LOS ANGELES — The National Latino Congreso held here Oct. 5-9 projected an action plan and program to massively increase Latino voter turnout in 2008 and decisively impact the Nov. 8 presidential and congressional elections. The Congreso, convened by 10 major national Latino organizations with over 2,000 participating leaders and activists from across the nation, set a goal of raising the Latino presidential turnout from 7.6 million in 2004 to over 10 million in 2008.

While the Congreso is a nonpartisan effort working on an independent “Latino empowerment agenda,” such a turnout could lead to even greater losses for Republicans next year. Vast majorities of Latinos see the harsh Republican anti-immigrant policies as anti-Latino and favor immediately beginning withdrawal from Iraq, expanding public health care programs and supporting other measures that President Bush and congressional Republicans have blocked.

While 2.6 million more Latino votes would not alone have changed George Bush’s 3.5-million popular vote margin over Democrat John Kerry in 2004, it would have decisively changed the Electoral College vote. In five states with large and growing Latino constituencies where Bush narrowly defeated Kerry, Latinos favored Kerry. These states are Florida with 27 electoral votes, Arizona with 10, Colorado with 9, and New Mexico and Nevada with 5 each. In the Electoral College, 270 votes are needed to win. Bush won with only 286 in 2004. Democratic victories in any three of the five would have changed the result.

At the Congreso, Latino leaders projected that the Latino vote could be decisive in key congressional races in 20 states. New Mexico in particular was singled out as an example with the recently announced retirement of Republican Sen. Pete Domenici.

Republican Rep. Heather Wilson has announced she will run for the open Senate seat. Wilson won re-election to the House in 2006 by the narrowest of margins and Democrats have a chance of winning both the open Senate and House seats in 2008. (See related story below.)

Latinos have been the fastest growing ethnic group in registration and voting since 1980, increasing from 2.4 million registered voters and 2 million votes cast in 1980 to 9.3 million registered and 7.6 million votes cast in 2004. However, the Congreso’s projected growth to 12 million registered voters and 10 million votes in 2008 would mean a qualitatively bigger jump.

Such an increase is possible, the Congreso delegates said in unanimously approving a Voter Empowerment Resolution that points out that there are 7 million Latino eligible unregistered voters, and at least 5 million Latino permanent residents who could become citizens and eligible to register to vote.

The resolution joined with the Southwest Voter Registration Project’s call for “Latino organizations/leaders to coalesce to form a national movement” to reach the 10 million voter turnout goal. Special projects were mapped to focus on immigrants, youth, Latinas, communities and churches in the coming months. Congreso leaders were authorized to call statewide meetings of Latinos and allies to initiate efforts to register and mobilize the Latino electorate starting this November.

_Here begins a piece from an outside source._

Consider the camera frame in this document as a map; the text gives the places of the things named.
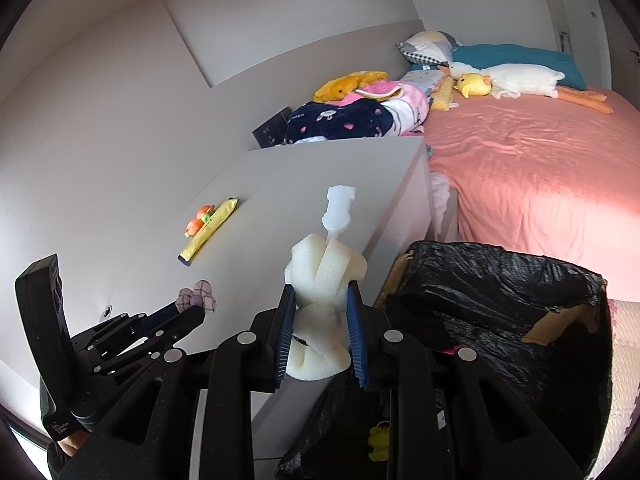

A major focus will be pressing states to fulfill provisions of the National Voter Registration Act requiring state public assistance agencies to offer voter registration services to applicants and clients. Stepped up efforts in states like Iowa and North Carolina by public assistance agencies have significantly increased the pace of voter registration among lower income citizens.

The escalating attack on immigrants on federal, state and local levels and in the media led by right-wing Republicans has kept alive the immigrant rights slogan of “Aquí estamos y no nos vamos, hoy marchamos, mañana votamos” (We are here, we will stay, today we march, tomorrow we vote). The issue is a powerful motivator to interest Latinos in rejecting Republicans at the polls. But more will be needed to draw out Latino voters of all generations in record numbers. Development of a Latino empowerment agenda was a key task of the Congreso.

That agenda, spelled out in 98 resolutions, emphasized immigration reform, an immediate end to the occupation of Iraq and bringing all troops home, affordable health care, support of the labor movement, public education reform, affordable housing and good neighbor relations with Latin America and the Caribbean.